Go through the data and copy every line exactly, but not the images.
+===+
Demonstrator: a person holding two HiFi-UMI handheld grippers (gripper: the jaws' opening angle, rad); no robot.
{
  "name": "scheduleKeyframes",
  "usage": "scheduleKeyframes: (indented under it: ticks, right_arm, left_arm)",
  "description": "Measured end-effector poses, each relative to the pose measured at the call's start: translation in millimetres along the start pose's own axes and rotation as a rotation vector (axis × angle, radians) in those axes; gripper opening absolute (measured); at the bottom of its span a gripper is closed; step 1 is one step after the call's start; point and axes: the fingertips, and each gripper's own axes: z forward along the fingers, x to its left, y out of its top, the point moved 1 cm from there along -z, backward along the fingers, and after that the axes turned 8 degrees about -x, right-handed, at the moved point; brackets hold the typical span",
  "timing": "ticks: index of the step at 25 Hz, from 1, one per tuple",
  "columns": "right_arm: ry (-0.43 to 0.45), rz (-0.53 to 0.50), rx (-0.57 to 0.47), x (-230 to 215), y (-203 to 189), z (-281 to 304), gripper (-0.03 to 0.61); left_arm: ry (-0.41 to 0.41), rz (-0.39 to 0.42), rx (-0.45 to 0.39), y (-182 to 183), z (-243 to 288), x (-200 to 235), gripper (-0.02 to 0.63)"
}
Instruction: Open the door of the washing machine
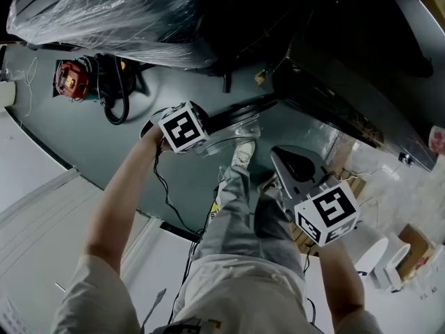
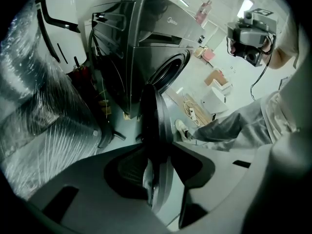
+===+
Response area =>
Demonstrator: a person holding two HiFi-UMI handheld grippers (gripper: the jaws' opening angle, rad); no robot.
{
  "name": "scheduleKeyframes",
  "usage": "scheduleKeyframes: (indented under it: ticks, right_arm, left_arm)",
  "description": "Measured end-effector poses, each relative to the pose measured at the call's start: translation in millimetres along the start pose's own axes and rotation as a rotation vector (axis × angle, radians) in those axes; gripper opening absolute (measured); at the bottom of its span a gripper is closed; step 1 is one step after the call's start; point and axes: the fingertips, and each gripper's own axes: z forward along the fingers, x to its left, y out of its top, the point moved 1 cm from there along -z, backward along the fingers, and after that the axes turned 8 degrees about -x, right-handed, at the moved point; brackets hold the typical span",
  "timing": "ticks: index of the step at 25 Hz, from 1, one per tuple",
  "columns": "right_arm: ry (-0.43 to 0.45), rz (-0.53 to 0.50), rx (-0.57 to 0.47), x (-230 to 215), y (-203 to 189), z (-281 to 304), gripper (-0.03 to 0.61); left_arm: ry (-0.41 to 0.41), rz (-0.39 to 0.42), rx (-0.45 to 0.39), y (-182 to 183), z (-243 to 288), x (-200 to 235), gripper (-0.02 to 0.63)"
}
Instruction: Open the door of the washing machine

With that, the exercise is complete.